TASK DESCRIPTION: All of the data should be repeated exactly; pictures are not part of the copy.

GIVEN DATA:
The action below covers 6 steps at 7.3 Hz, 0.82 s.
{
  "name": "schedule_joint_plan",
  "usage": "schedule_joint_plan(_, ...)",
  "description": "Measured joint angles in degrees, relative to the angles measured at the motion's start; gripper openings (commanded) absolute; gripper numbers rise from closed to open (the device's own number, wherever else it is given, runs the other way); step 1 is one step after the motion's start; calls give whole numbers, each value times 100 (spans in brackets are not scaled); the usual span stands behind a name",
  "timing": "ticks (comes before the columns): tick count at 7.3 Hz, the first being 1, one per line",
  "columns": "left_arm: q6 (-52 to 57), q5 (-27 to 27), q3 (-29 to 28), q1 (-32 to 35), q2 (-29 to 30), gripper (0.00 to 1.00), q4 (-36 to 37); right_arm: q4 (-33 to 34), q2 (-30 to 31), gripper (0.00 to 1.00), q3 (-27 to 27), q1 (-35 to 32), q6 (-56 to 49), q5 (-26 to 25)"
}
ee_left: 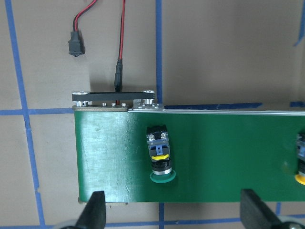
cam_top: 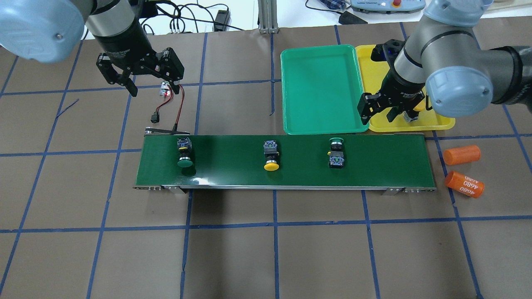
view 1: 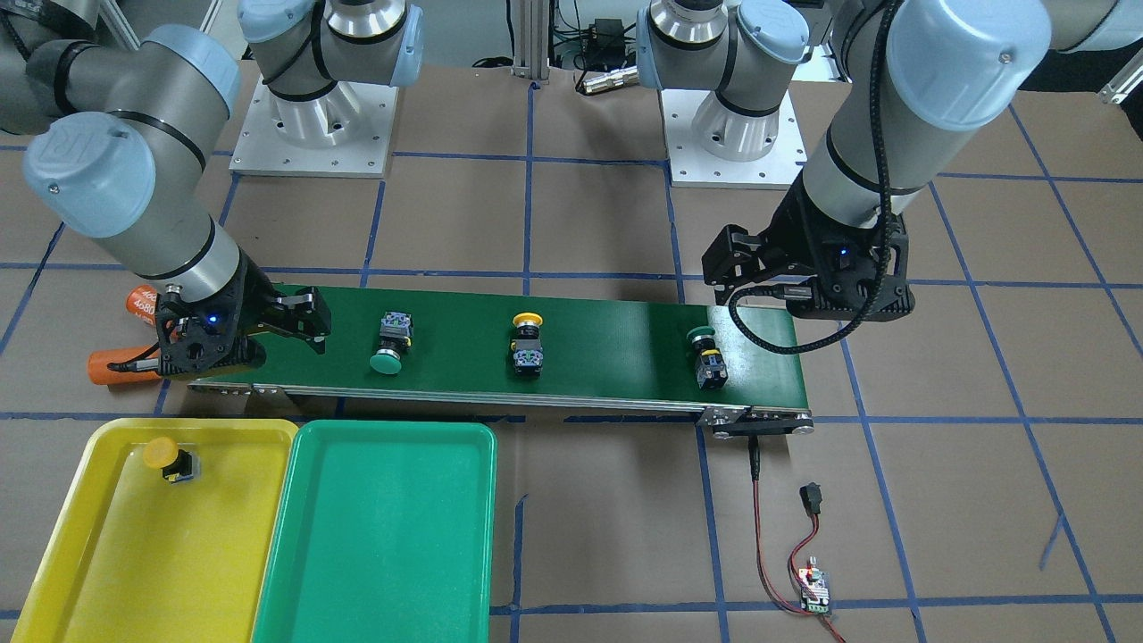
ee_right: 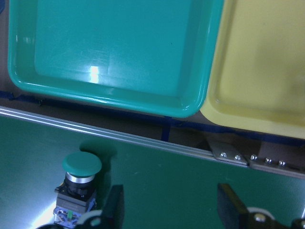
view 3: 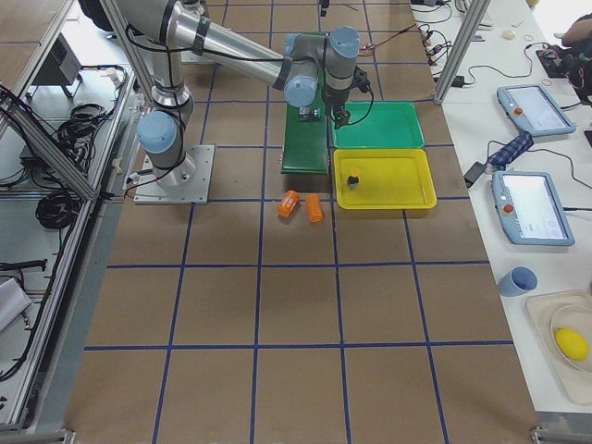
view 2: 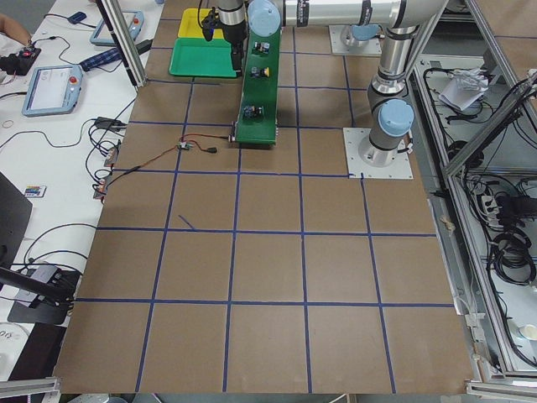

ANSWER SPACE:
The action below covers 6 steps at 7.3 Hz, 0.82 s.
{
  "name": "schedule_joint_plan",
  "usage": "schedule_joint_plan(_, ...)",
  "description": "Measured joint angles in degrees, relative to the angles measured at the motion's start; gripper openings (commanded) absolute; gripper numbers rise from closed to open (the device's own number, wherever else it is given, runs the other way); step 1 is one step after the motion's start; calls give whole numbers, each value times 100 (spans in brackets are not scaled); the usual span stands behind a name",
  "timing": "ticks (comes before the columns): tick count at 7.3 Hz, the first being 1, one per line",
  "columns": "left_arm: q6 (-52 to 57), q5 (-27 to 27), q3 (-29 to 28), q1 (-32 to 35), q2 (-29 to 30), gripper (0.00 to 1.00), q4 (-36 to 37); right_arm: q4 (-33 to 34), q2 (-30 to 31), gripper (0.00 to 1.00), q3 (-27 to 27), q1 (-35 to 32), q6 (-56 to 49), q5 (-26 to 25)"
}
ee_left: 
cam_top: 
view 1: 
ee_right: 
view 3: 
view 2: 

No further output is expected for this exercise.